Hall and Special Agent Branner (the tough as nails bombshell NCIS officer) learn about The Shark from Hall’s familiarity with the tunnels and The Shark’s graffiti, and from Julie’s ex-boyfriend who reveals that she once had a fling with Dyle (The Shark’s real name – I’m tired of typing “The Shark”). The last hundred pages go really fast as Dyle clearly becomes known as “somehow responsible” for the plebe’s death. Meanwhile, the administration – at the Insistence of the secretary of the navy, apparently – decides to close the case, with a judgment of suicide. Hall & Branner continue to investigate on their own and in a climax scene clash with Dyle in the tunnels, which end up flooding with water, apparently drowning Dyle.

Of course he shows up later, popping out of the water like a dolphin, to terrorize Markham some more. He is finally killed, however, and Julie graduates with the rest of her class. THEN, at the very end of the book, we watch as she sneaks down to one of Dyle’s lairs in the tunnels to retrieve and destroy her own “goth gear”, shockingly indicating she was much more involved with Dyle than we’d been led to believe for four hundred pages. The end.

Now, I enjoyed reading it, and it was a page turner, but I found it kind of weak in many areas, especially the awkwardly cliched “twist” of an ending. We have the “Big Sigh of Relief Because It’s Safe Now” when the villain is presumably killed in the flooded tunnels, after which all the hard-boiled investigators suddenly lose their doggedness and incredibly accept that he is dead. Even a dull reader like me knew he would be back. Then, even worse, when he does come back and is about to kill Ev Markham, we also are treated to the obligatory “Well, Now I’ll Explain Everything To You Since You’ll be Dead And It Won’t Matter” scene (this happens to James Bond a lot too) which I found annoying.
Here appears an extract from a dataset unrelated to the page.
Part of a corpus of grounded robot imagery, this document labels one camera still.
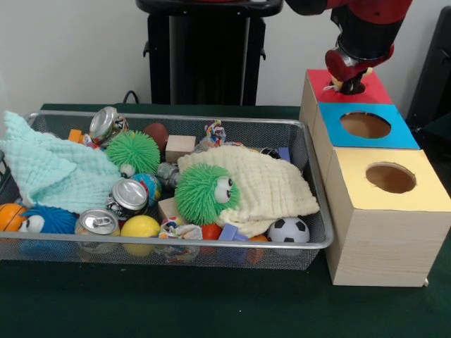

I DID like the interludes early on where the reader is treated to glimpse of the killer via entire sections of italicized text, revealing his thoughts and motives (at least partially). I did NOT like all the sections of the book where Hall & Dyle (and others) were playing hide and seek in the tunnels. I found it hard to picture this “landscape” to the point that all these sections seemed the same to me. I really found these scenes tedious.

I also did not particularly like the early characterization of Ev Markham, just turned fifty, as kind of a ‘grumpy old man’ caricature. Perhaps this was done, however, to additionally emphasize how his relationship with Liz DeWinter (the thirty something attorney) breathes new life into him. Much of their relationship I found less than credible, though. I couldn’t believe that she taped her conversation with Julie, then played the tape back for him (doesn’t that violate some “lawyer code” or something?) Fortunately I have two attorneys in my book club. Maybe they will explain this to me. It also seemed too “convenient” to me that this guy Markham just ends up with this successful, stylish, sexy, attorney thrust in his lap by the author. Although, as a middle aged guy myself, I have to admit this sort of thing “happens to me all the time”…NOT.

What else did I want to gripe about? Oh yeah, the chapters were VERY long, providing few natural breaking points for the reader. I’m not sure why the book was done this way, but I’ve rarely seen a book with chapters this long. I also got annoyed at the use (overuse?) of academy jargon, often without explanation. Sometimes, the jargon was explained via context later, but in the case of one term that I remember (“hundredth day”) it’s referred to for pages and pages without explanation until finally a character admits he doesn’t know what it island we are finally clued in. What’s up with that?

OK, so overall a negative review, which is somewhat rare for me. I don’t regret reading it though. As part of the “creed” of my book club we are bound to read books outside out normal comfort zone, and legal thrillers/mysteries are out of mine. I expect a backlash from my club for this harsh review, but maybe it will generate some lively discussion.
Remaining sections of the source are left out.